Ultrastrong, Ultraflexible, and Ultratransparent Polyethylene Cellular Nanofilms

TL;DR

This paper presents a novel method to create ultrathin, transparent, and mechanically strong polyethylene cellular nanofilms with potential applications in flexible devices and membranes.

Contribution

The authors developed a sequential planar extension technique to produce ultrathin, transparent, and high-strength polyethylene nanofilms with unique cellular microstructures.

Findings

Nanofilms as thin as 20 nm with >98.5% transparency.

Ultrahigh tensile strength of 1071 MPa.cm^3.g^(-1).
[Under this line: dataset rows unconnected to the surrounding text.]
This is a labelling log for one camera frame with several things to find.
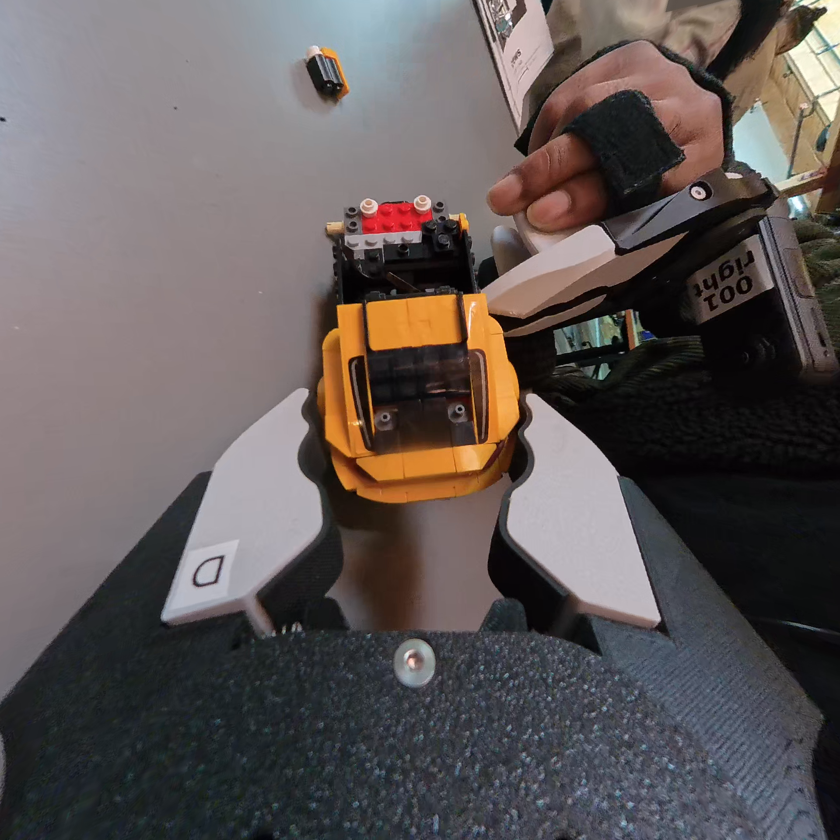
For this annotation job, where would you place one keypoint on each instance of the printed paper leaflet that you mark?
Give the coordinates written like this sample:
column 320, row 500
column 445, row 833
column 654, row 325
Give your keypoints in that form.
column 518, row 39

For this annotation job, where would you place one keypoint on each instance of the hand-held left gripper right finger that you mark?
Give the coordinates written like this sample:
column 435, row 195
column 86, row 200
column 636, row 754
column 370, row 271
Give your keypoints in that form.
column 577, row 525

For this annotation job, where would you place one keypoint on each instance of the yellow lego car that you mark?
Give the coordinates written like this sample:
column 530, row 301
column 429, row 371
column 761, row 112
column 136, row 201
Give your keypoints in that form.
column 413, row 328

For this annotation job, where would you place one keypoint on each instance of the beige jacket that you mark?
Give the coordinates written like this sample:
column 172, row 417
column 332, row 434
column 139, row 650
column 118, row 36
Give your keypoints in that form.
column 610, row 19

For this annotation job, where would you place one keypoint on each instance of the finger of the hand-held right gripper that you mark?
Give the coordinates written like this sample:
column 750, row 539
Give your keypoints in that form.
column 551, row 275
column 571, row 313

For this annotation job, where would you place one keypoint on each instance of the small black yellow lego assembly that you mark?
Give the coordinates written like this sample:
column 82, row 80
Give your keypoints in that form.
column 328, row 72

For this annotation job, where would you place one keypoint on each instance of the green knit sweater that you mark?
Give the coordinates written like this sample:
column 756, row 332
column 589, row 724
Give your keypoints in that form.
column 656, row 407

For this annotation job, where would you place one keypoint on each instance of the person's right hand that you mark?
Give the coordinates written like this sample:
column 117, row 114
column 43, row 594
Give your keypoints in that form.
column 656, row 72

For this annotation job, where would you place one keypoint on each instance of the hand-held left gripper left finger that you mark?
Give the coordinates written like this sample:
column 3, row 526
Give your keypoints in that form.
column 256, row 518

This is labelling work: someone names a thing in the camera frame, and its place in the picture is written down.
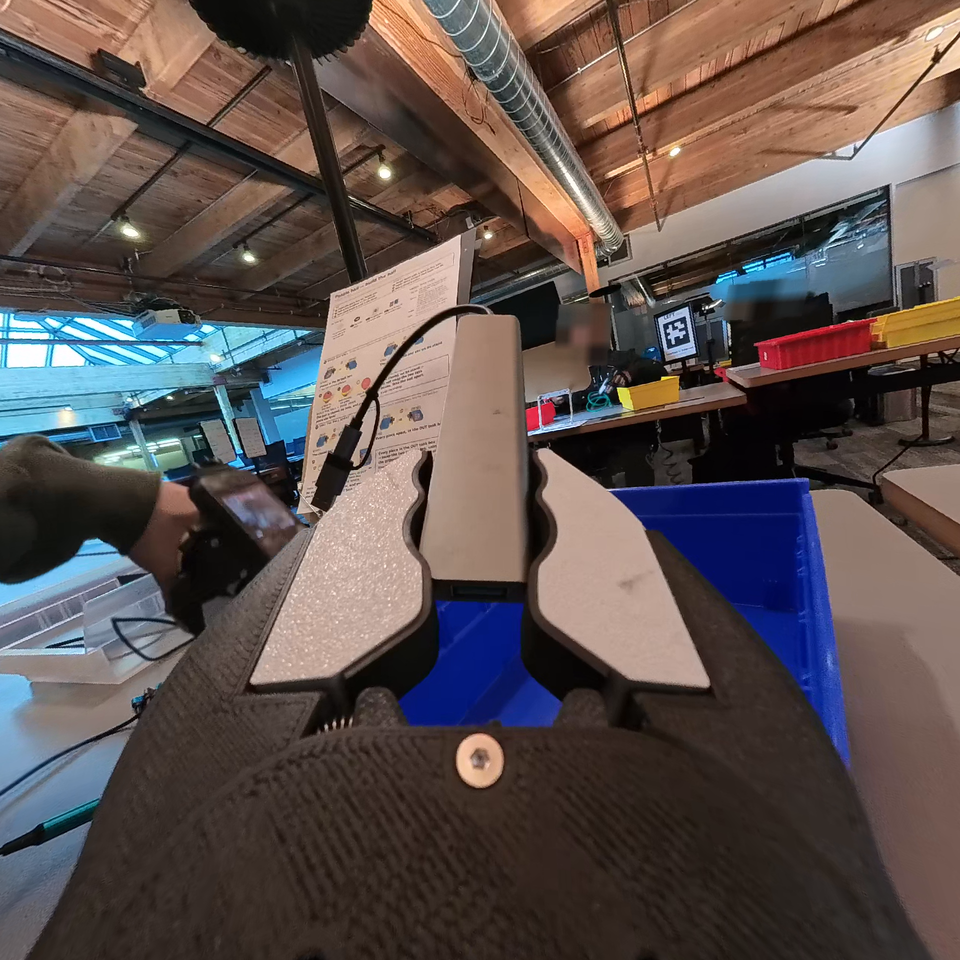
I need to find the long red bin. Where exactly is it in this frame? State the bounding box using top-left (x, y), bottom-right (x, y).
top-left (753, 318), bottom-right (879, 371)

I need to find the long yellow bin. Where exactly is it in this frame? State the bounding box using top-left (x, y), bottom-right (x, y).
top-left (870, 297), bottom-right (960, 350)

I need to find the clear acrylic stand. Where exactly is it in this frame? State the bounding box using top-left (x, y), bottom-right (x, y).
top-left (0, 573), bottom-right (196, 685)

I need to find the white instruction sheet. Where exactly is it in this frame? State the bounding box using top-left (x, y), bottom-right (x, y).
top-left (297, 234), bottom-right (462, 515)

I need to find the grey USB hub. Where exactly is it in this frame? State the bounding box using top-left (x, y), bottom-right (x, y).
top-left (418, 313), bottom-right (534, 601)

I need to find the green soldering iron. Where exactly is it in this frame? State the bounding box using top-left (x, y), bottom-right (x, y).
top-left (0, 798), bottom-right (101, 858)

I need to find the black round disc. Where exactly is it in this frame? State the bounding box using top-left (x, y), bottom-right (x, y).
top-left (187, 0), bottom-right (374, 61)

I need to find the white table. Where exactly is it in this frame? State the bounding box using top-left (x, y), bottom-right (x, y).
top-left (879, 465), bottom-right (960, 560)

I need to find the small yellow bin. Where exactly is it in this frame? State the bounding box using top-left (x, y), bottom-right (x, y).
top-left (616, 375), bottom-right (681, 412)

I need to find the black pole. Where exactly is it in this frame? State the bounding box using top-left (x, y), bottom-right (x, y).
top-left (288, 37), bottom-right (369, 282)

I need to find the person's left forearm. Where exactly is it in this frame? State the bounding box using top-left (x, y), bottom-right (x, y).
top-left (0, 435), bottom-right (162, 585)

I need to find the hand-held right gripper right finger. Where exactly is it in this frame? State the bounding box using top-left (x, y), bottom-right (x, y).
top-left (525, 447), bottom-right (712, 695)

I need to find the monitor with printed tag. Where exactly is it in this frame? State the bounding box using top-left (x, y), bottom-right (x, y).
top-left (654, 303), bottom-right (700, 365)

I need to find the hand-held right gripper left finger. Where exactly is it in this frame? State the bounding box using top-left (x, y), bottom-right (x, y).
top-left (247, 452), bottom-right (440, 699)

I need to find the white ceiling projector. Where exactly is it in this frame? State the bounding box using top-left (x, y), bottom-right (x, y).
top-left (131, 306), bottom-right (202, 340)

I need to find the long table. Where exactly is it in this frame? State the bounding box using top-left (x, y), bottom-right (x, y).
top-left (726, 335), bottom-right (960, 391)
top-left (528, 382), bottom-right (747, 440)

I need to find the black hub cable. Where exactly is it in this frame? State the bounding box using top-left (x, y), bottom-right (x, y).
top-left (309, 302), bottom-right (496, 513)

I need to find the blue plastic bin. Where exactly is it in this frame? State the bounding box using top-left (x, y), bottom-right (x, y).
top-left (397, 477), bottom-right (852, 766)

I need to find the silver ventilation duct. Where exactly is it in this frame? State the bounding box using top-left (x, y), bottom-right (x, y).
top-left (423, 0), bottom-right (627, 260)

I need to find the person's left hand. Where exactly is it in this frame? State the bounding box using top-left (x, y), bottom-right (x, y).
top-left (129, 480), bottom-right (202, 594)

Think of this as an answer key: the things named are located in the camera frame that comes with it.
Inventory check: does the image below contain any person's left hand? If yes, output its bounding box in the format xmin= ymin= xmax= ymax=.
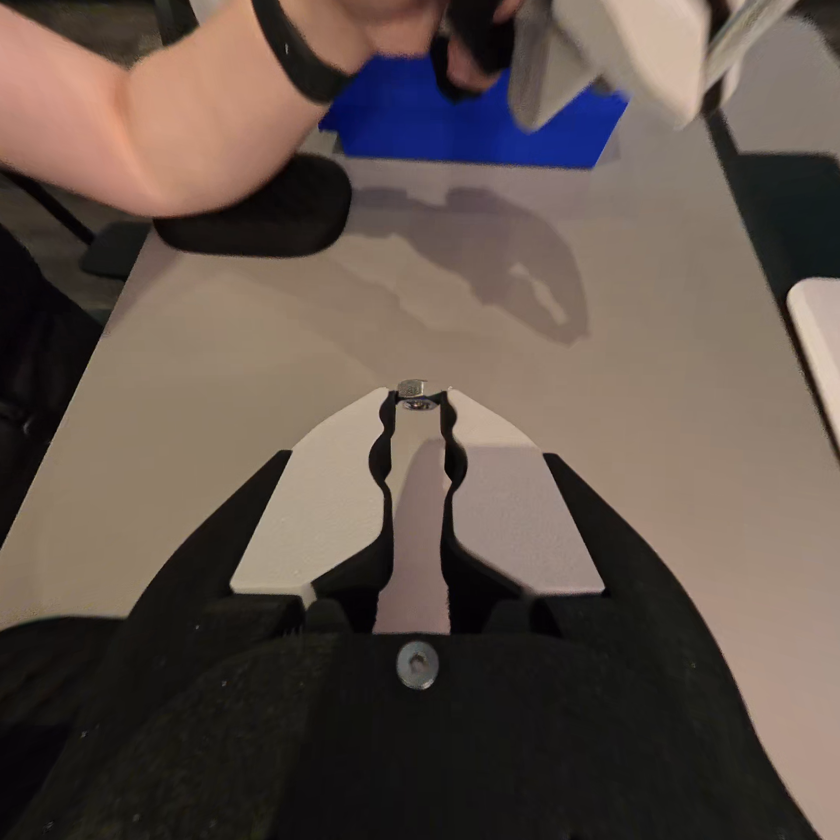
xmin=283 ymin=0 xmax=508 ymax=94

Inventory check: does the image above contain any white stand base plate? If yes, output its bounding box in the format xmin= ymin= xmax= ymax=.
xmin=786 ymin=277 xmax=840 ymax=460

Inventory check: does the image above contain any blue plastic bin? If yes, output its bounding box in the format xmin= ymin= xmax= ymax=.
xmin=318 ymin=52 xmax=630 ymax=170

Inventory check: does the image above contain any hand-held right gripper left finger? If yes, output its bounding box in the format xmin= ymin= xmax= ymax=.
xmin=230 ymin=387 xmax=397 ymax=632

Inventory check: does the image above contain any person's left forearm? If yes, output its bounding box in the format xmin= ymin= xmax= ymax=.
xmin=0 ymin=0 xmax=309 ymax=219

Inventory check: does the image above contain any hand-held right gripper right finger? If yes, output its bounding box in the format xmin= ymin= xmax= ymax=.
xmin=443 ymin=387 xmax=605 ymax=632

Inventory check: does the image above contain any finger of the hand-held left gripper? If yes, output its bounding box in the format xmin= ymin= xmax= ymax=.
xmin=554 ymin=0 xmax=713 ymax=130
xmin=701 ymin=0 xmax=802 ymax=118

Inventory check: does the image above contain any black wristband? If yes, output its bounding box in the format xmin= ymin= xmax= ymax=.
xmin=251 ymin=0 xmax=361 ymax=106

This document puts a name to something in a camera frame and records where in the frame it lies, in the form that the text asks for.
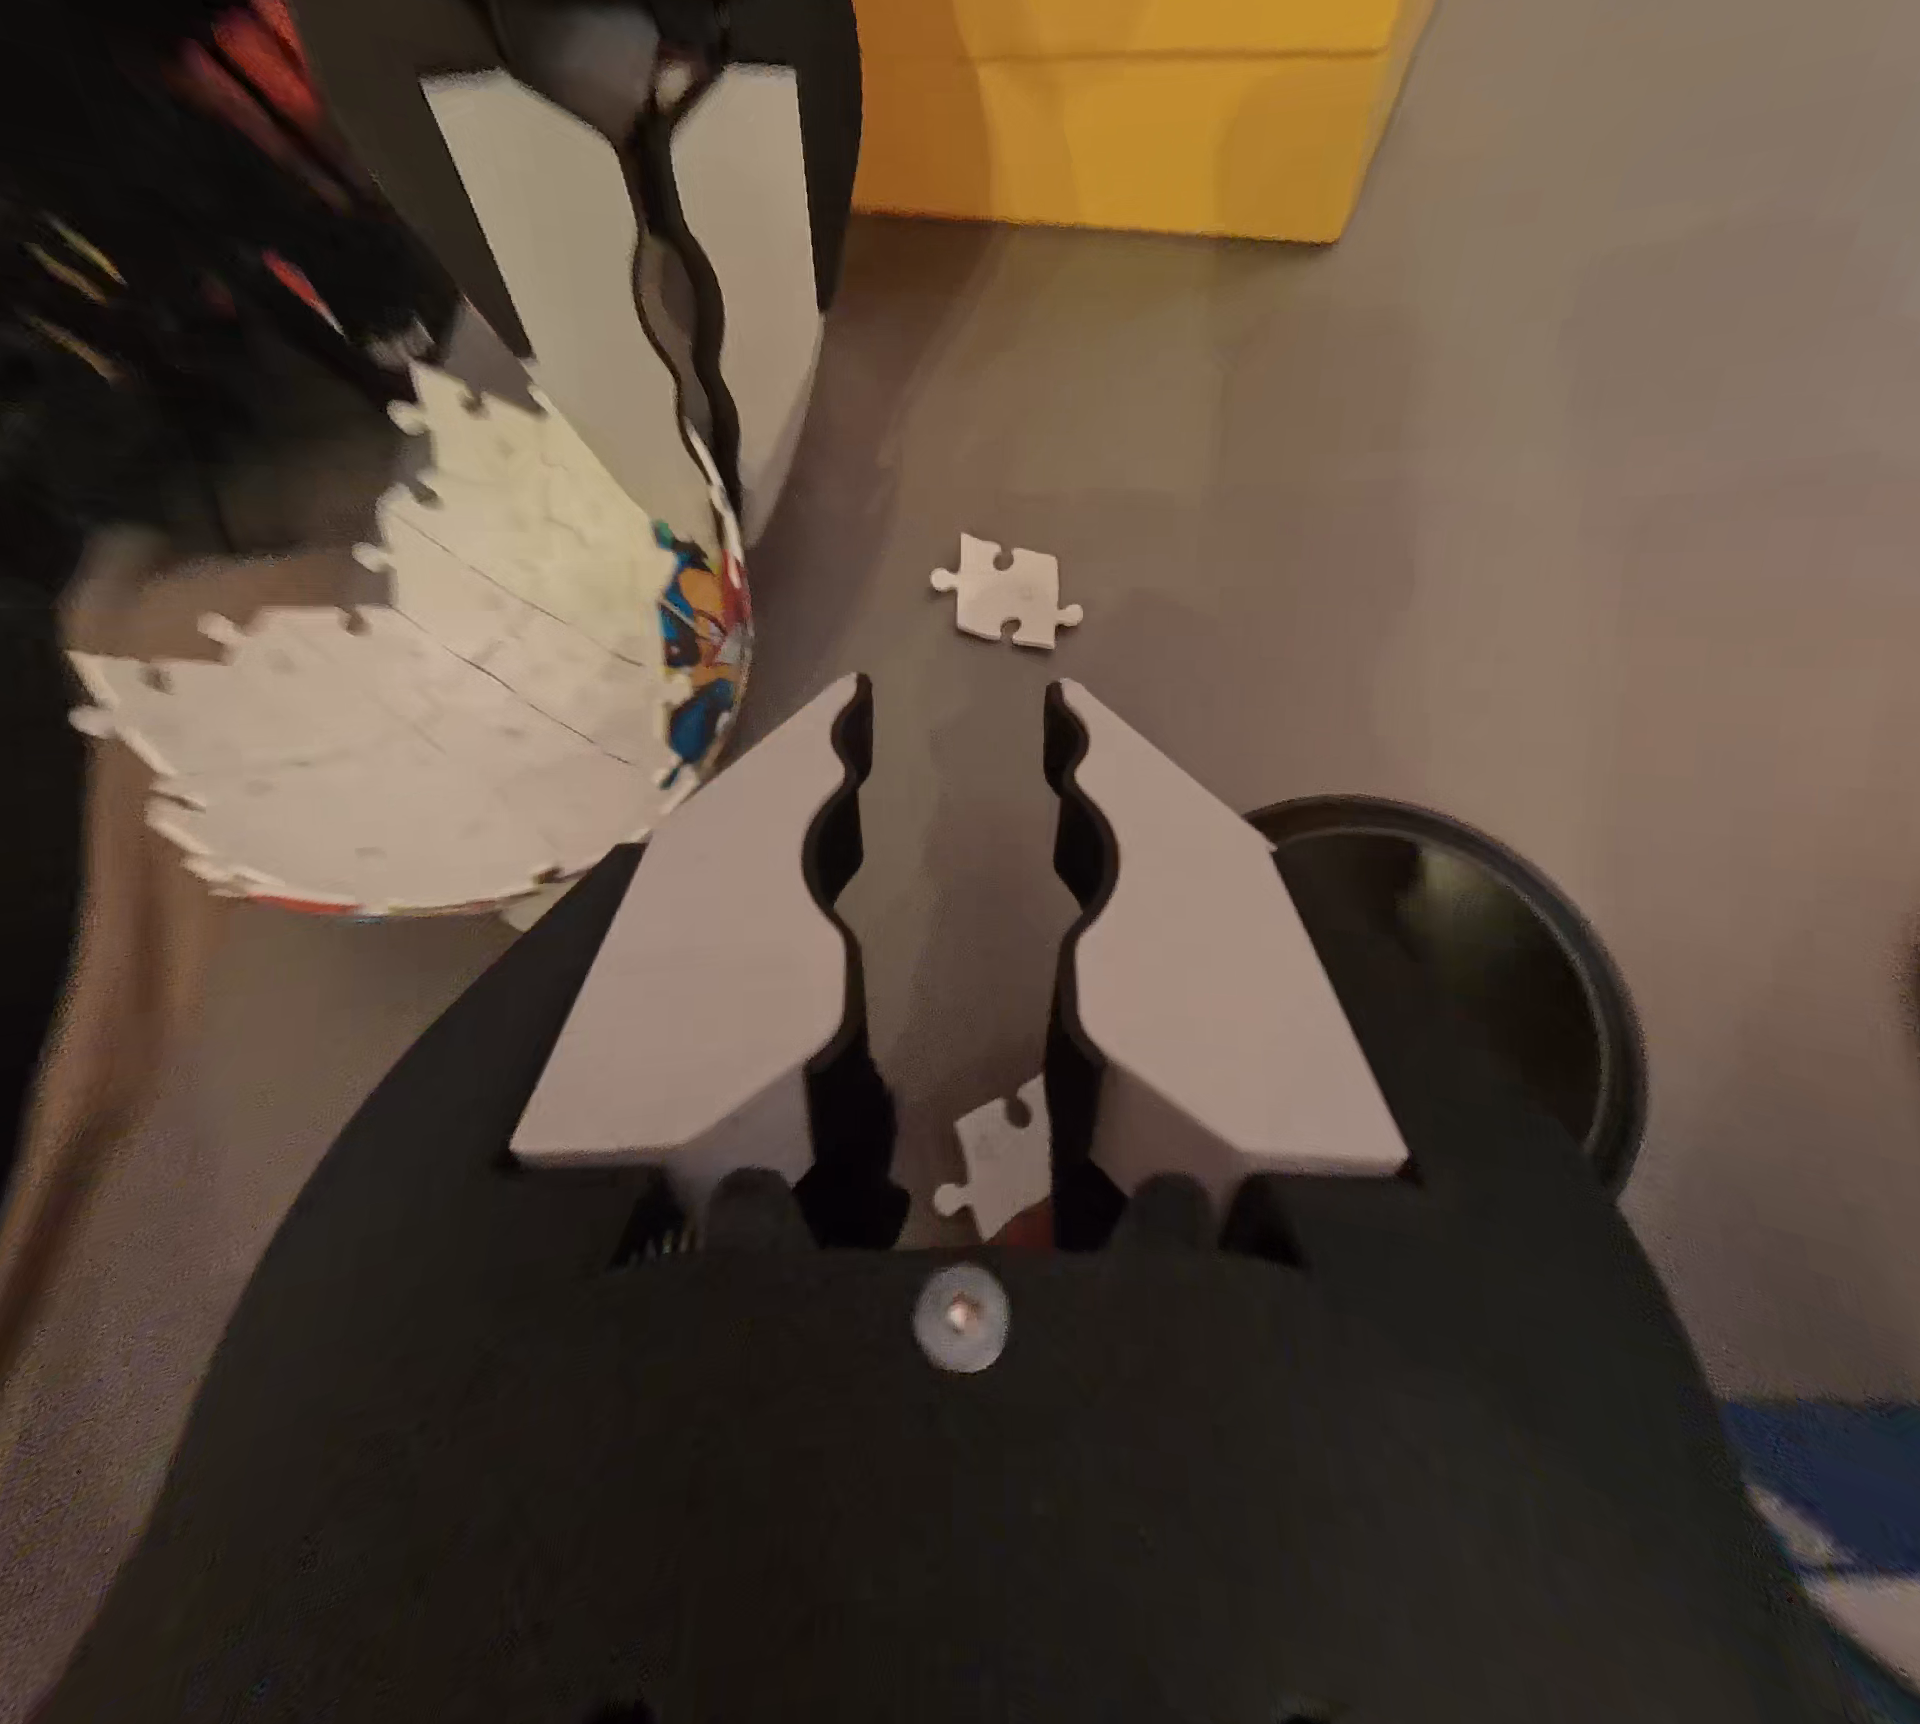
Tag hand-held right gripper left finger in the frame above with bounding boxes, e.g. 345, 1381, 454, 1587
510, 669, 910, 1246

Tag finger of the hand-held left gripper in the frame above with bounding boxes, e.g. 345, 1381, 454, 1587
425, 66, 701, 469
649, 66, 828, 552

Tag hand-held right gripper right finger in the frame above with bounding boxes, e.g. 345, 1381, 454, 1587
1042, 677, 1413, 1246

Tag partly built puzzle ball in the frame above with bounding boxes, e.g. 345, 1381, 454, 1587
67, 362, 752, 919

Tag white puzzle piece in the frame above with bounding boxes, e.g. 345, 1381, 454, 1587
929, 532, 1087, 649
931, 1076, 1056, 1225

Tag black round ball stand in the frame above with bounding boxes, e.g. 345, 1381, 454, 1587
1242, 794, 1650, 1194

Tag person's dark printed clothing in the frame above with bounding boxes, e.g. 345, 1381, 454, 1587
0, 0, 461, 1202

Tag yellow box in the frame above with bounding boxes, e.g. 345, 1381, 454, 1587
790, 0, 1519, 245

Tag person's beige trousers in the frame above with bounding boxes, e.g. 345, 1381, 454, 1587
0, 520, 396, 1321

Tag blue and white sheet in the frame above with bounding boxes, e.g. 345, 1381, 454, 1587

Reversible deflection of 43 nm thick film up to 8.0 mm.

Abstract

Light weight and mechanically robust cellular polymer nanofilms provide materials solutions to many cutting-edge technologies, such as high-flux membrane filtration, ultrathin flexible energy storage, and skin-conformable devices. However, it remains challenging to fabricate hand manipulatable cellular polymer nanofilms for use as self-standing structural materials. Herein, we used a sequential planar extension approach to transform low-entanglement ultrahigh molecular weight polyethylene (UHMWPE) gel films dispersed in porogenic polyethylene oligomers into cellular nanofilms consisting of stretch-dominated triangular cells of molecularly anisotropic cell edges. The microstructure afforded the cellular nanofilm, which had a thickness down to 20 nm, with a unique combination of ultratransparency (>98.5%), ultrahigh in-plane tensile strength (1071 MPa.cm^3.g^(-1)), and ultrahigh flexibility: a 43 nm thick film can deflect reversibly up to 8.0 mm in depth (185,000 times) under a spherical indentation load. As an application, we fabricated the nanofilm into a freestanding ultratransparent respiratory face covering. The new polyethylene cellular nanofilms are expected to represent a new class of platform membranes for advancing fundamental and technological development.